Published: 17th April 2012

Regulatory Roundup 37 contained an article on the publication of FSA guidance on financial crime (which can also be accessed via ‘The Full Handbook’ page on the FSA website under reference ‘FC’). As mentioned in the article, SYSC 6.1.1A now includes a reference to FC.

Although it has only been in existence for four months the FSA has already published a consultation proposing changes to FC in the light of a recent thematic review ‘Anti-bribery and corruption systems and controls in investment banks’. The title is a bit of a misnomer as the FSA makes it clear in 1.1 that “we expect regulated firms in all sectors to consider our findings and examples of good and poor practice ..”. Whilst the FSA does not enforce the Bribery Act (those wishing to report an incident of bribery should contact the Serious Fraud Office) the Regulator does have a statutory objective of reducing financial crime.

The thematic review, which involved visits to 15 firms, identified several weaknesses including a limited understanding of the applicable legal and regulatory regimes; a lack of senior management oversight; and a failure to monitor compliance with anti-bribery and corruption policies and procedures.

Most of the firms visited ranked gifts and hospitality (G&H) as either their highest or main area of risk. Several examples are provided in section 3.6 of the thematic review: both positive (fund managers following policies that prevent them from lunching with the same broker twice in one year), dubious (a £10,000 trip to South Africa for the World Cup for an employee and his wife) and noble (the CEO that distributed the contents of an expensive hamper that he had been given amongst staff). Firms should define limits for G&H where pre-approval is not needed and where it needs to be declared (with appropriate reference to the firm’s conflicts of interest policy: see COBS 2.3.8).
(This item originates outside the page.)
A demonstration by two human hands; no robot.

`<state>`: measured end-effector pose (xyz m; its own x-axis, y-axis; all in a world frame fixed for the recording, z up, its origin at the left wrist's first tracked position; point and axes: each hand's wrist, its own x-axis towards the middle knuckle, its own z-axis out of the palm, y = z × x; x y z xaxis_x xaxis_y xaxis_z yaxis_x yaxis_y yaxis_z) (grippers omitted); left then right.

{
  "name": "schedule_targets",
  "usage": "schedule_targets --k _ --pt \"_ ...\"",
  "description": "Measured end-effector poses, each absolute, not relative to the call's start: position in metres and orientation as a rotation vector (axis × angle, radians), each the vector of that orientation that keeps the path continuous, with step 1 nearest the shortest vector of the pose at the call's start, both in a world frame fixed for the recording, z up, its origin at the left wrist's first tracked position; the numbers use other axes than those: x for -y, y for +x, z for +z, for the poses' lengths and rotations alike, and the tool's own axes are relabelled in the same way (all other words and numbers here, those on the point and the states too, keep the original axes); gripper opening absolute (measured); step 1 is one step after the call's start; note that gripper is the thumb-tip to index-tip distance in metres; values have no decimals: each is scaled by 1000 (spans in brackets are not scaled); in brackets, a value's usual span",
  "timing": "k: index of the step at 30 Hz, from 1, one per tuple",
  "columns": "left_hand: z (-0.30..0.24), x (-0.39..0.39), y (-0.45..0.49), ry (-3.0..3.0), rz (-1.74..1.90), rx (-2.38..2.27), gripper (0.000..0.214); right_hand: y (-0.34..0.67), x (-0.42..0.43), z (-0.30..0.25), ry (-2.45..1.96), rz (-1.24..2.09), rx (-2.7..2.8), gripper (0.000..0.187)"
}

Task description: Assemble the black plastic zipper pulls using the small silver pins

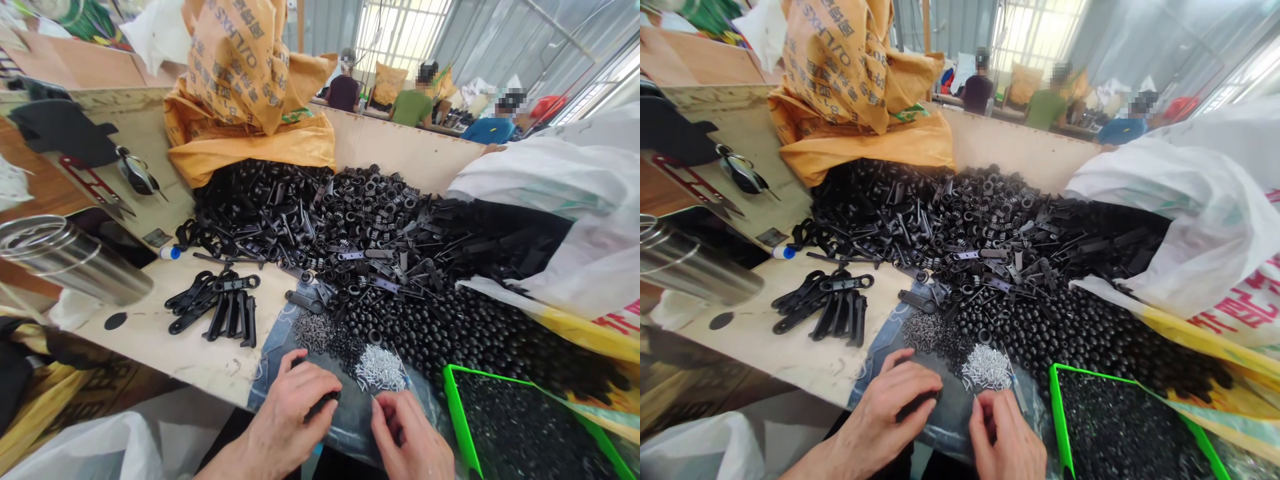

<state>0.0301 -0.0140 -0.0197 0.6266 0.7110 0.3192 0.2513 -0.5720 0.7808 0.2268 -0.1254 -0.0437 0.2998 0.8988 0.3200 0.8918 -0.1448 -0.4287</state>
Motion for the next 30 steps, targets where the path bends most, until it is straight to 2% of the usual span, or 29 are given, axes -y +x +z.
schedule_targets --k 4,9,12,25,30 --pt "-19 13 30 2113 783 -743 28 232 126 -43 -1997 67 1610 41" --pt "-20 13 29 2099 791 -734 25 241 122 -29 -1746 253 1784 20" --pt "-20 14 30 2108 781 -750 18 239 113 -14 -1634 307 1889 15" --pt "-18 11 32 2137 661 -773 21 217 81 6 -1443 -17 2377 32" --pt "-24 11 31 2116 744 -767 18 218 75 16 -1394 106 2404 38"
Firms may find the guidance issued by the Ministry of Justice useful – a link can be found in Regulatory Roundup 28.

The consultative guidance follows the normal convention of underlining new, and strikethrough of redundant, wordage so it will be easy for firms to see where the changes are. As mentioned above, it’s not a radical overhaul but rather an enhancement of guidance and examples of good and poor practice. The consultation period ends 29 April.